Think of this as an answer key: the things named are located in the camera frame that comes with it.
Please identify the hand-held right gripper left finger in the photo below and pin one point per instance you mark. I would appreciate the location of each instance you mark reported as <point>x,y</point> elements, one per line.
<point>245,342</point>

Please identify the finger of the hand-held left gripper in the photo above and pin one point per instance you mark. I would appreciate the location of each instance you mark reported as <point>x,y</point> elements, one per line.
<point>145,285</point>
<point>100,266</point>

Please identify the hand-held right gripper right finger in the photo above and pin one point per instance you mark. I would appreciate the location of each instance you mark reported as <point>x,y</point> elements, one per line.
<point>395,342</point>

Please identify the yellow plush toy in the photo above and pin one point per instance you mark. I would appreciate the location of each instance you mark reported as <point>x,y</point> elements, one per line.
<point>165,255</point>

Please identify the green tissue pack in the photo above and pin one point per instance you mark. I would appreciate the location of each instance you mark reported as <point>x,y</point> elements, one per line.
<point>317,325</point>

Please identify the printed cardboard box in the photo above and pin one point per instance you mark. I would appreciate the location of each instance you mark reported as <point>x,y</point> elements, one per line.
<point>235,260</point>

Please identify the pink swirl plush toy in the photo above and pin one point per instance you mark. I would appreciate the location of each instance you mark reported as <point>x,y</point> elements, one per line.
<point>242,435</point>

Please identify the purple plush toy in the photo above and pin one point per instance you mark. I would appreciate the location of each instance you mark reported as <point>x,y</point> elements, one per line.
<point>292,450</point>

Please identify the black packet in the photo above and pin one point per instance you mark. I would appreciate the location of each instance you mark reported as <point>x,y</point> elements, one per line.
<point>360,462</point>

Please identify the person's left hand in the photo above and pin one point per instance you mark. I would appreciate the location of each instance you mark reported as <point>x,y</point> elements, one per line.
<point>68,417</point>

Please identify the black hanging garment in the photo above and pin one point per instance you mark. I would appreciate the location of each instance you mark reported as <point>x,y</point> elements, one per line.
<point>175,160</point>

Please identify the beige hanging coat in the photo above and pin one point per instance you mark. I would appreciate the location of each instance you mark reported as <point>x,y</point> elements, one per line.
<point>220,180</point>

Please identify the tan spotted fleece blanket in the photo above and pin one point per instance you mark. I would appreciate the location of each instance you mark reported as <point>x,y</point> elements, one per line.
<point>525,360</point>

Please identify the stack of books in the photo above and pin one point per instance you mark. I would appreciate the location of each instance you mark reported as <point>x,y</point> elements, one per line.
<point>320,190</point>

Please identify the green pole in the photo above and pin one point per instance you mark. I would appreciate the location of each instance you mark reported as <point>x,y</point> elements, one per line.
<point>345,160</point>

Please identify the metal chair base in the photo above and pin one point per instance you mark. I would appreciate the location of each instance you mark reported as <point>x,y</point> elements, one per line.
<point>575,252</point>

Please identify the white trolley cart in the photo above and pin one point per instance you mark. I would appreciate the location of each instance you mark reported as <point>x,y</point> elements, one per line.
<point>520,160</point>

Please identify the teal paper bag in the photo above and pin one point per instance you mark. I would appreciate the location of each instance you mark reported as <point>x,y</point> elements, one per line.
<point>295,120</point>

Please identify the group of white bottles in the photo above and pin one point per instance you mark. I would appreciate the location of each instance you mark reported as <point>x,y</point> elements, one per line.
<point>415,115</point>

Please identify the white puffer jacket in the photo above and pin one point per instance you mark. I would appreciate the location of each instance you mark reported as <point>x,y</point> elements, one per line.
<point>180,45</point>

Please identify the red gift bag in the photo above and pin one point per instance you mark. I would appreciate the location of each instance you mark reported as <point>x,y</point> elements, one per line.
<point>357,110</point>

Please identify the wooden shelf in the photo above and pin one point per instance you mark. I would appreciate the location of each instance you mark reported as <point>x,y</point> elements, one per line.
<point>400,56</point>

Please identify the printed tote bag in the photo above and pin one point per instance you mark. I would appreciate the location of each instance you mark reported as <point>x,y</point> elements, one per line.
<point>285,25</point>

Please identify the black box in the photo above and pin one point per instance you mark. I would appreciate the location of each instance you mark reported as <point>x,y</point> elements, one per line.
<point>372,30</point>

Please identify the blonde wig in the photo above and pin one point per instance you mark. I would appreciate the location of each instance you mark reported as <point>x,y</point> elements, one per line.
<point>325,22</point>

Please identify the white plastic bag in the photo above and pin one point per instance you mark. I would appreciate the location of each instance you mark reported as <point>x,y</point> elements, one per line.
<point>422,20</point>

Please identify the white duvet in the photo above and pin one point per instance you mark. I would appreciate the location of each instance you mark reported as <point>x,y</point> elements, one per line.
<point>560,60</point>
==
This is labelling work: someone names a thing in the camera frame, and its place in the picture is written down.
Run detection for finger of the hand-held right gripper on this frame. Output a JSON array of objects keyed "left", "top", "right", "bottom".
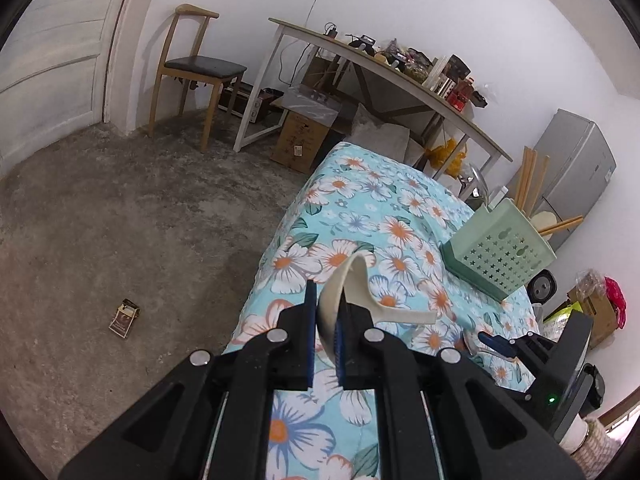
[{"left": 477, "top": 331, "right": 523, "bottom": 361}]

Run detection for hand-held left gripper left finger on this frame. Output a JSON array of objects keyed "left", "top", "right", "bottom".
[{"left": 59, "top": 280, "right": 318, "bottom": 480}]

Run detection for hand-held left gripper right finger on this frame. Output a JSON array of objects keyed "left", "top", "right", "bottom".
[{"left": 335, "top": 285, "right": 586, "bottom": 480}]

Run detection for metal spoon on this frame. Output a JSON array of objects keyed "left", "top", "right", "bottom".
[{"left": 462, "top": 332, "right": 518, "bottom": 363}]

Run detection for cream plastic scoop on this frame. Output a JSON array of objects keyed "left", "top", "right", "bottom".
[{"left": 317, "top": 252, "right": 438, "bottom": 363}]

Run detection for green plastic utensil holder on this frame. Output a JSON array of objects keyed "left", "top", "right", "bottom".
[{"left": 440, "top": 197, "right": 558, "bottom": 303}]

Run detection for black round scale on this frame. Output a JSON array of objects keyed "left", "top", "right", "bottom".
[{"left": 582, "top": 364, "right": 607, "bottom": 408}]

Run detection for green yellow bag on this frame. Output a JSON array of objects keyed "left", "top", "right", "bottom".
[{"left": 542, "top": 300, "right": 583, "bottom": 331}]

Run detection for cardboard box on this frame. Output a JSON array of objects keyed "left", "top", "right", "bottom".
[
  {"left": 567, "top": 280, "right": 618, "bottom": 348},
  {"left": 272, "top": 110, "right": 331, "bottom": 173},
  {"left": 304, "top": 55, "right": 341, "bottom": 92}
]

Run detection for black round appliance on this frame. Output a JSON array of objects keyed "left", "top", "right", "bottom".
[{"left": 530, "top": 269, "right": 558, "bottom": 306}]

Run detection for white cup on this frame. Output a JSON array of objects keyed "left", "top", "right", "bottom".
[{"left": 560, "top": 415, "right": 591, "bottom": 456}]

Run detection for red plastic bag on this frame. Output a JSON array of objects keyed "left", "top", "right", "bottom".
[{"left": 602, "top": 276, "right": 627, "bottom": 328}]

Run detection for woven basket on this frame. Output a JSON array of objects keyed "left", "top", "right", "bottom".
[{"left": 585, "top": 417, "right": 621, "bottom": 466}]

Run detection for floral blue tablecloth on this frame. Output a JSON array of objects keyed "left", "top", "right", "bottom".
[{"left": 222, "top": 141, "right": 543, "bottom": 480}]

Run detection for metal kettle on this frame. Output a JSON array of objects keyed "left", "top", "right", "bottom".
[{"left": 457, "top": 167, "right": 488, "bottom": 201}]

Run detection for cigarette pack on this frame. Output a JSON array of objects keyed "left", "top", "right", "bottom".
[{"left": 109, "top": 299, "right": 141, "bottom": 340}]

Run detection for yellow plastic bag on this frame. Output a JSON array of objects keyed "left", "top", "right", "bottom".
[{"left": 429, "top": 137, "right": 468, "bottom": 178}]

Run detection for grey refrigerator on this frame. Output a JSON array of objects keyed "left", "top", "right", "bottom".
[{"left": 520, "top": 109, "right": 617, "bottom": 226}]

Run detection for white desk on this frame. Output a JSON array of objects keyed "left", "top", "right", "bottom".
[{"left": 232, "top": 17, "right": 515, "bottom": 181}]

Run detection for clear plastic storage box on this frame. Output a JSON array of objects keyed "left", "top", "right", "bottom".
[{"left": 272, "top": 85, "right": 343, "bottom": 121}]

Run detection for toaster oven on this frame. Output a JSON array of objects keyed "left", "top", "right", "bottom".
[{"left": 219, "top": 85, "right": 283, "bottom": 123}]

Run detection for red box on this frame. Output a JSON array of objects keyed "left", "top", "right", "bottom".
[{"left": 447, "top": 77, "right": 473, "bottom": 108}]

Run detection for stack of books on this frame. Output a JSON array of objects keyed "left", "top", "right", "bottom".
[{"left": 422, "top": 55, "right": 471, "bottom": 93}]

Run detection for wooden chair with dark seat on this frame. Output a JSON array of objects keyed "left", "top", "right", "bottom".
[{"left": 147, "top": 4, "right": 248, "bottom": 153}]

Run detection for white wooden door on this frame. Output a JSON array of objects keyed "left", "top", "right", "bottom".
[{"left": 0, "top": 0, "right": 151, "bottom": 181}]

→ **EXERCISE GOAL**:
Take the listing above and repeat exactly the lines from the one containing "Please identify the green tissue" through the one containing "<point>317,325</point>", both included.

→ **ANSWER FOR THE TASK**:
Please identify the green tissue pack in the photo above and pin one point per instance you mark. I would appreciate the location of each instance you mark reported as <point>x,y</point> elements, one per line.
<point>317,325</point>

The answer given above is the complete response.